_WHAT TO DO_
Leaving out the pictures, retype the lines from the beginning of the listing through the line containing "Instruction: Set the".

=== Begin Enclosure ===

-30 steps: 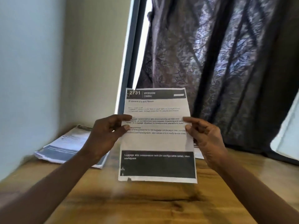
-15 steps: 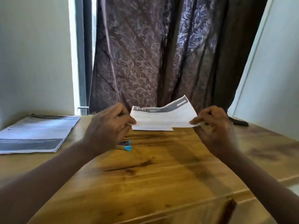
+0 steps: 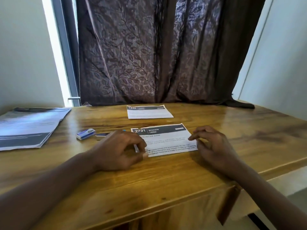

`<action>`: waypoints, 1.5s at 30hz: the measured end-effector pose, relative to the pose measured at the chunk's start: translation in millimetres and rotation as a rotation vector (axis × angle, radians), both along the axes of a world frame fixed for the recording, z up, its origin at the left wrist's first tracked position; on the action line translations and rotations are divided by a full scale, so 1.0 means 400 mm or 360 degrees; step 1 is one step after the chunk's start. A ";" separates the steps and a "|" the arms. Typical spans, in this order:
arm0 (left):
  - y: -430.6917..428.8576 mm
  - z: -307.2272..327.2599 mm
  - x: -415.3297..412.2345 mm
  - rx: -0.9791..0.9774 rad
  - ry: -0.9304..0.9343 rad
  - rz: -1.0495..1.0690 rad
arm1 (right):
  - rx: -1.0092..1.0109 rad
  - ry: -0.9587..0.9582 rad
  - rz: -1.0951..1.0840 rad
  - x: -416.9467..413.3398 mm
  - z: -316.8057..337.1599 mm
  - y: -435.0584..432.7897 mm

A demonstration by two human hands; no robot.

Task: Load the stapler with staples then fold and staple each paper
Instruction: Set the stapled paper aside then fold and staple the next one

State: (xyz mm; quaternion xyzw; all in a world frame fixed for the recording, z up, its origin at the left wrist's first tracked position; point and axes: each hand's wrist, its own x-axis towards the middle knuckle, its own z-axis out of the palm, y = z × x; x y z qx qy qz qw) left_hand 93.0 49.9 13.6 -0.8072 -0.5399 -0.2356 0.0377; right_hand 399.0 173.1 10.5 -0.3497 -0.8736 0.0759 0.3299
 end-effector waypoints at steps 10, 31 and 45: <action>0.066 -0.028 0.003 -0.0253 0.0243 0.0116 | -0.0397 -0.0677 0.0269 -0.287 -0.008 -0.008; 0.063 -0.030 0.003 -0.0438 0.0258 0.0237 | -0.0049 -0.0720 0.0178 -0.115 -0.006 -0.152; 0.054 -0.010 0.005 -0.0413 0.0220 0.0188 | -0.0049 -0.0420 -0.0413 -0.057 0.053 -0.009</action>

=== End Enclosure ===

_OUTPUT FOR THIS TASK_
-30 steps: 
-15 steps: 
+0 steps: 

`<action>`: waypoints, 1.5s at 30hz: the measured end-effector pose, relative to the pose measured at the chunk's start: translation in millimetres and rotation as a rotation vector (axis × angle, radians), both along the axes of a world frame fixed for the recording, z up, its origin at the left wrist's first tracked position; on the action line translations and rotations are divided by a full scale, so 1.0 means 400 mm or 360 degrees; step 1 is one step after the chunk's start. A ";" separates the steps and a "|" the arms. Typical spans, in this order:
arm0 (left):
  - y: -430.6917..428.8576 mm
  - z: -307.2272..327.2599 mm
  - x: -415.3297..412.2345 mm
  - rx: -0.9791..0.9774 rad
  - ry: -0.9304..0.9343 rad
  - rz: -1.0495..1.0690 rad
arm1 (right):
  - rx: -1.0092..1.0109 rad
  - ry: -0.9587..0.9582 rad
  - rz: -1.0951..1.0840 rad
  - x: -416.9467..413.3398 mm
  - z: -316.8057..337.1599 mm
  - y: -435.0584..432.7897 mm

A demonstration by two human hands; no robot.

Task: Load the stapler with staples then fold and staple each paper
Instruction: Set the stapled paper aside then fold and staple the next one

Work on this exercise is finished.